Gord had the day off (he works for a bank) and I worked from home today (it's been a busy week!).
We don't live far from Fort York so we went down for the Remembrance Day ceremony.
Fort York and the Toronto Chapter of the IODE (Imperial Order of the Daughters of the Empire) are proud to present the annual Remembrance Day Service at the Strachan Avenue Military Cemetery, just west of Fort York.
The service will feature military costumed staff from the Fort and standard-bearers from the IODE. A processional parade, led by fife and drum, will gather at the parking lot at 10:45 a.m. and make its way to the cemetery.
This evocative site of the War of 1812 is a poignant setting to honour soldiers who fell in the War of 1812, the Rebellion Crises, Crimean War, Northwest Rebellion, South African War, two World Wars, Korean War and recent conflicts.
The first ceremony was held there in 1952 with about 100 people in attendance ... today there were about 600.
When we got there, there was a crowd gathered around the old military burial ground.
It was cool to see today's soldiers face-to-face with soldiers from the days of Fort York (1800s).
The service included the singing of Oh Canada, prayers and then the singing of God Save the Queen.
There were Toronto police officers in attendance on horses.
Here's the contrast between 1800s Toronto and Toronto today ...

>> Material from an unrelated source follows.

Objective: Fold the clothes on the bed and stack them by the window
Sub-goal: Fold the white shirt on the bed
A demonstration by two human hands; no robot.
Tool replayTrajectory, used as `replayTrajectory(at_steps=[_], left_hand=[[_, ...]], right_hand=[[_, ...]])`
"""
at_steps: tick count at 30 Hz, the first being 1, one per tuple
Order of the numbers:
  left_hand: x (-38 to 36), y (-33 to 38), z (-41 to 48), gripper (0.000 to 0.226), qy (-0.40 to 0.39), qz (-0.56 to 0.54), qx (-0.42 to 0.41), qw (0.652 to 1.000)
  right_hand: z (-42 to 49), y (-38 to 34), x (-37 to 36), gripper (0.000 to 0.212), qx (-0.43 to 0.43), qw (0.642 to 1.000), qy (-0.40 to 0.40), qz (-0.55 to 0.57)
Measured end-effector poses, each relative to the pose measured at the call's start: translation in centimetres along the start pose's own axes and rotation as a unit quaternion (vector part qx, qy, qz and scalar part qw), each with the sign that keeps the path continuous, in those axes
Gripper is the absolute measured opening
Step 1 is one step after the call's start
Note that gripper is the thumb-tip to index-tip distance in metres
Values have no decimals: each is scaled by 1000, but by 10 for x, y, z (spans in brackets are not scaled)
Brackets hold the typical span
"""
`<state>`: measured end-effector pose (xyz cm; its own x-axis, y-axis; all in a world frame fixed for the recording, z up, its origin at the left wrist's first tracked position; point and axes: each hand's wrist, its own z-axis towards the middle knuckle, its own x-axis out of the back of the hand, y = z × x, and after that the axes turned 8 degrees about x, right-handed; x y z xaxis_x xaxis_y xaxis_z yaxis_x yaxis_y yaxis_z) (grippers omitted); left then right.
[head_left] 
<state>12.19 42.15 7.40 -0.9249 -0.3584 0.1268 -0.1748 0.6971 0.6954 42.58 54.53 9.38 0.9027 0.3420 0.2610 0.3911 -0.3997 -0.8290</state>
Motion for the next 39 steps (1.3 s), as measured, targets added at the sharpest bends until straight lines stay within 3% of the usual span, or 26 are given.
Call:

Wreaths were left by the police association, EMS, etc.
Veterans were led out by the drummer and piper.
Afterwards, many put their poppies on the wreaths ... here's Gord.
There were flowers and tributes left against the walls of the military burial ground (there are old headstones preserved in the wall) for fallen soldiers.
It was a lovely service and it makes us all appreciate how much the soldiers of the past and present have done for us to keep us free.